Gentle, loving arms wrapped around her, cradling her. Arms wrapped in flowing, black-and-red fabric.

It took Aria, even with her enhanced Mind, what felt like several seconds to reconcile the dissonance there. And yet, as she came to a stop, still held in a fucking princess carry, it couldn't be denied. Looking up, she saw the smiling face of her Martial Mother.

"You acquitted yourself admirably, Little Firebrand." No venom in her words. No backhand, no distant coldness. If Aria didn't know better, she might even have mistaken the expression for one of pride.

She couldn't have discerned such fine details, as she very very quickly looked away, a blush blooming on her face. She did not squirm — that would somehow make the whole ordeal even more mortifying and undignified — but it was a close thing.

"Martial Mother, could you please put me down?"

"No." And there was the Volkova Aria knew and…evidently had unexpectedly complicated feelings about.

"This is humiliating, Martial Mother. And also, not to put too fine a point on it, but I feel fairly certain that if I stay here much longer, I'll probably die."

"Hm? Oh, yes, that." The gilded cage that hung around Volkova's neck unclasped its door. Aria could feel the power coming off of the stone contained within, like the awful warmth that radiated off of the blast doors — bulkheads — in the maintenance tunnels whenever one of the Sentinels fired.

She felt, with absolute certainty, that whatever power lay behind that door would annihilate her in an instant if she so much as looked at it.

Volkova spoke, and through her Presence, Aria felt the intricate weaves of power contained within, flows of energy far too complex for her to grasp more than that they were there.

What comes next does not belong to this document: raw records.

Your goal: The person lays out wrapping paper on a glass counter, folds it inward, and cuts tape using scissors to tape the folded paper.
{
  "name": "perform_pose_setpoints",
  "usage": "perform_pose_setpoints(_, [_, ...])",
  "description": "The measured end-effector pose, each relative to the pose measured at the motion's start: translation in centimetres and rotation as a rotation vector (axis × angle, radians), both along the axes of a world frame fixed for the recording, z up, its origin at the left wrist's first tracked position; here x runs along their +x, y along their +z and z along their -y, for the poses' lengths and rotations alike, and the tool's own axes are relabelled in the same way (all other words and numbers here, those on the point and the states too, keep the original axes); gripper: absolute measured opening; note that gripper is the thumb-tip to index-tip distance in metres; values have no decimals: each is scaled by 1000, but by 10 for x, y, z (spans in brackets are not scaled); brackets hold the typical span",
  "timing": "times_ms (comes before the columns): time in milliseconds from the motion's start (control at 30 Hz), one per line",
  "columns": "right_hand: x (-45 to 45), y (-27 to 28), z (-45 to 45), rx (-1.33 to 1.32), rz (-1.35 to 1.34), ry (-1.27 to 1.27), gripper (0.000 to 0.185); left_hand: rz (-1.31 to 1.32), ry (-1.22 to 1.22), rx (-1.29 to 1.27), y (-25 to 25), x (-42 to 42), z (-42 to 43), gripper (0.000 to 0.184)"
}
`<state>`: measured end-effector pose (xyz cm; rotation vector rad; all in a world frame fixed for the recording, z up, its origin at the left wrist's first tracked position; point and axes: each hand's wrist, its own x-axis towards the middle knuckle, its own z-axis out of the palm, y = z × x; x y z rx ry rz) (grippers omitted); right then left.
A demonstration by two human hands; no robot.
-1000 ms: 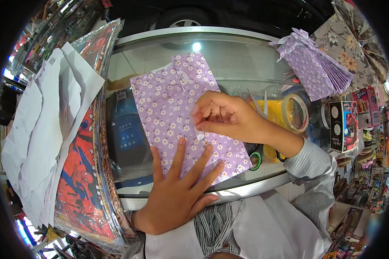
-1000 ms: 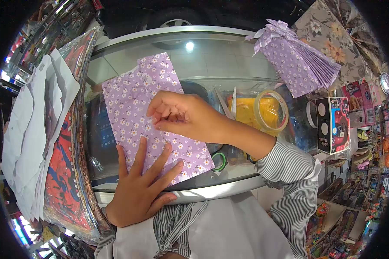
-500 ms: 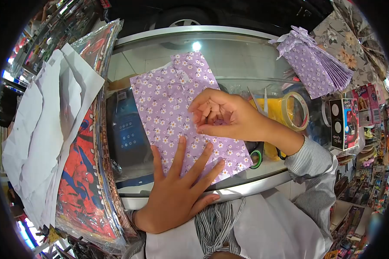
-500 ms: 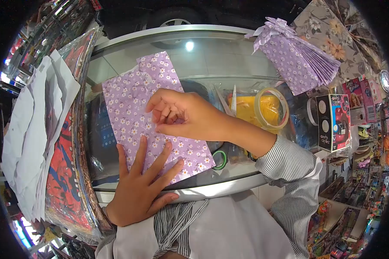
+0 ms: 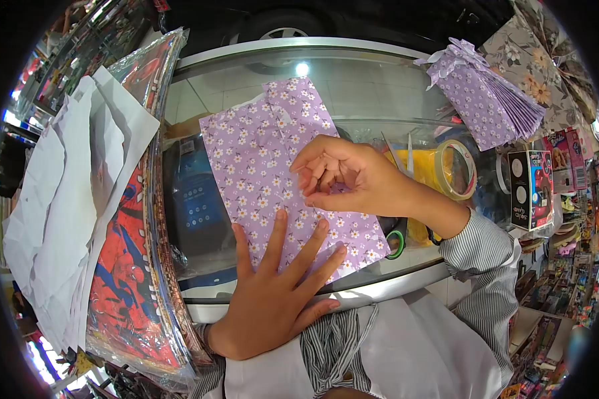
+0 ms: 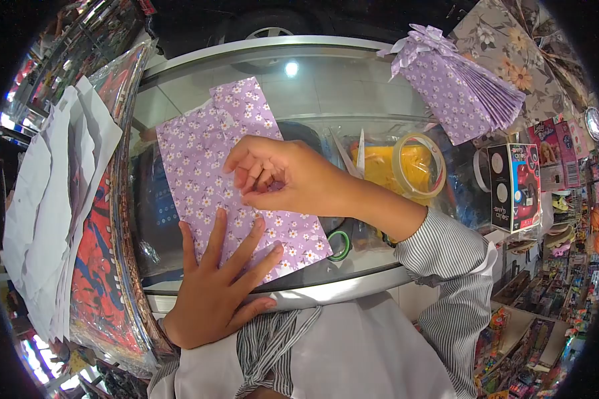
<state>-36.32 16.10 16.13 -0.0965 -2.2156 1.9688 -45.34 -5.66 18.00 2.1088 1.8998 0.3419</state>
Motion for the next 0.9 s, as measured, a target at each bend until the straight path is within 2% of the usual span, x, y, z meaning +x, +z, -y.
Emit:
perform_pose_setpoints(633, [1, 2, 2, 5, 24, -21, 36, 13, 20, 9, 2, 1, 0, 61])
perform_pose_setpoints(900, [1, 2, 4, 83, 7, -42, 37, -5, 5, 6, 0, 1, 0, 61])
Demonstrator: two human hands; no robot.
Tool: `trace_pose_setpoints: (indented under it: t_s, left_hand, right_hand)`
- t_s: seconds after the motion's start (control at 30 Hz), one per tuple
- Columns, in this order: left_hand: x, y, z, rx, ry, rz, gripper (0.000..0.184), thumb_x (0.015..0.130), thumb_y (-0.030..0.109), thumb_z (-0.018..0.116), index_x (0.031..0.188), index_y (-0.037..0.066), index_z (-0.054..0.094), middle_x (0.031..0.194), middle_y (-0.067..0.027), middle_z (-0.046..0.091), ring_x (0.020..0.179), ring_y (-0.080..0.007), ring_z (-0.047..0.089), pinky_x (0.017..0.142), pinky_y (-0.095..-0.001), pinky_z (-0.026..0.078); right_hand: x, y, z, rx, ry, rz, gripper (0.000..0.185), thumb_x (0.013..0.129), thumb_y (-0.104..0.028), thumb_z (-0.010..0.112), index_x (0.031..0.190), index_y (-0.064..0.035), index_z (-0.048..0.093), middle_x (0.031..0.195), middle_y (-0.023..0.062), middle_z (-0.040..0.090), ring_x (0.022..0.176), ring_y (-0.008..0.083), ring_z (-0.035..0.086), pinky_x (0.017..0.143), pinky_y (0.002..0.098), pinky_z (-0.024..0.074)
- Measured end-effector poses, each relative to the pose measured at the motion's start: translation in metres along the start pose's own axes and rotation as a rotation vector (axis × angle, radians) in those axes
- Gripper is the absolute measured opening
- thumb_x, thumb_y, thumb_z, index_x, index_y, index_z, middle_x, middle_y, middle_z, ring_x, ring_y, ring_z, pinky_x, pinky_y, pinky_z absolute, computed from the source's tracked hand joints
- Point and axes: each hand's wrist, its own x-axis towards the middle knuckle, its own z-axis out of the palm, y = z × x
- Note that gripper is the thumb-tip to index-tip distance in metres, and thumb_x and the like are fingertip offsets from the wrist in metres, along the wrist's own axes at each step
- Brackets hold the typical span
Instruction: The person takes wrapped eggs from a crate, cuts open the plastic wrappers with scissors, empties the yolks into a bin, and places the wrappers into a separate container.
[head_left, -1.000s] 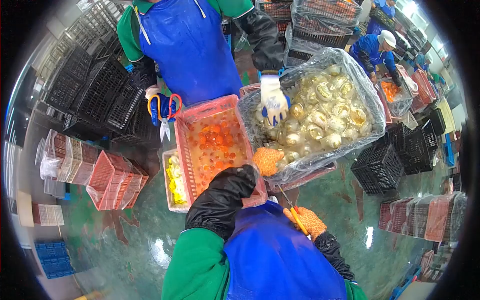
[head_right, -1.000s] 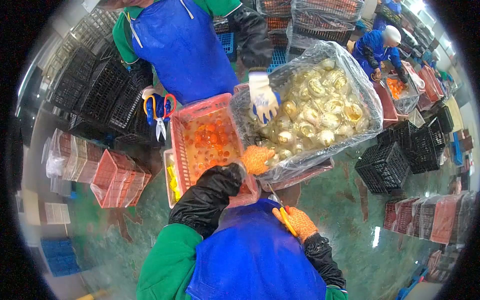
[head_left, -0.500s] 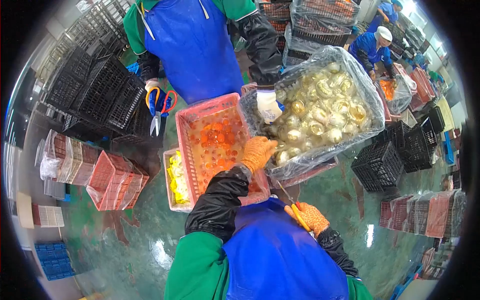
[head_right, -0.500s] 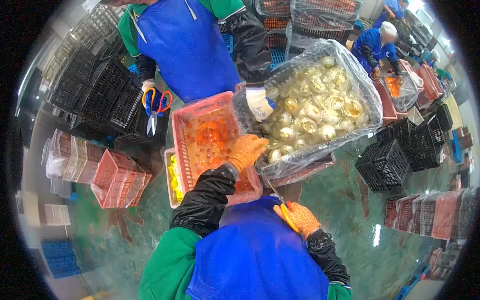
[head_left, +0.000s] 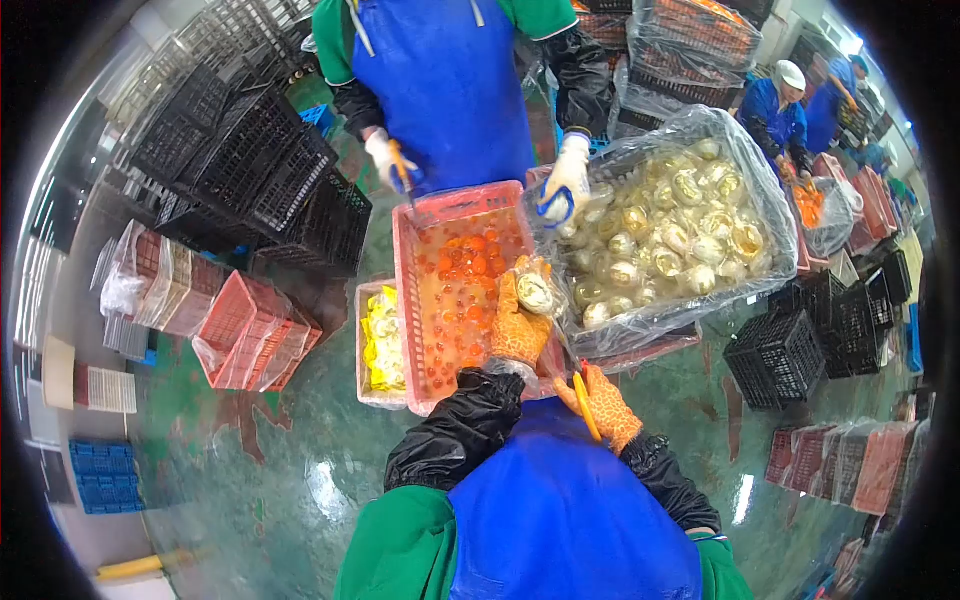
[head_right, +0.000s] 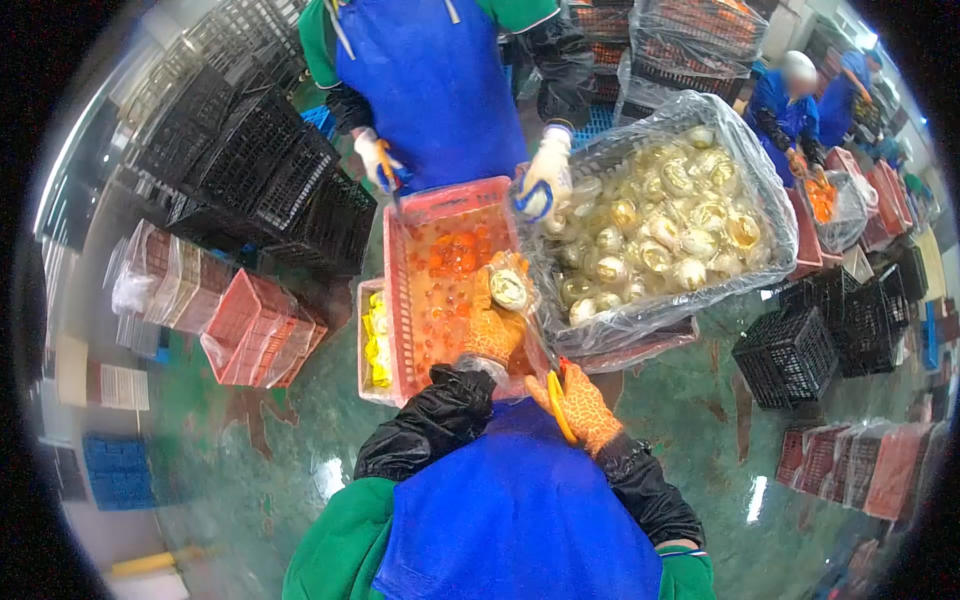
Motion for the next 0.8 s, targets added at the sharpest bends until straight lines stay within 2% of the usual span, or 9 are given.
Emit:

"Three pillars of heaven descend to cage the god of two mouths gnashing in the cup that drinks down the ocean of the sky and remains unsatiated until its drowning demise. Return."

The storm above howled as the final word released the power contained within the chant. It came together, binding, tighter, denser, forming into a twisting lance aimed straight at Volkova's heart.

The lance descended, striking its mark, unerring — the gem that hung from her Martial Mother's neck. The blood-red stone drank deeply, and Aria could feel some tinge of the Intent that animated it. It was a thirst, a lust, rabid, leashed, disdainful of what contained it.

The door on the little gilded cage closed itself shut, and the pressure lifted off Aria's senses. She could breathe now, freely, though the air felt dead and hollow compared to the animating spark it had been so eagerly suffused with mere moments before.

"Thank you, Martial Mother. May I be put down now? I can make my own way home."

"No you can't, Firebrand. Your Facets are still pliable, and you pushed them further over the span of an hour than most do in centuries. Your Soul will be strong. Your Will shall be yours. And I shall be very, very proud to call you my student."

"You will also spend the next week more sore than you've ever been in your life, hurting in ways you didn't know you could hurt. But first, you will sleep."

Aria tried to resist, but Volkova's Presence pressed gently around her. Not drowning ocean depths, but the cool spray of a flowing river, guarding against the scorching summer heat.

"The fight's over. You can breathe easy now. You can rest."

Aria didn't know if Volkova's voice contained another spell. If it did, it was too subtle for her to notice the flows of energy before she fell asleep, still cradled in her teacher's arms.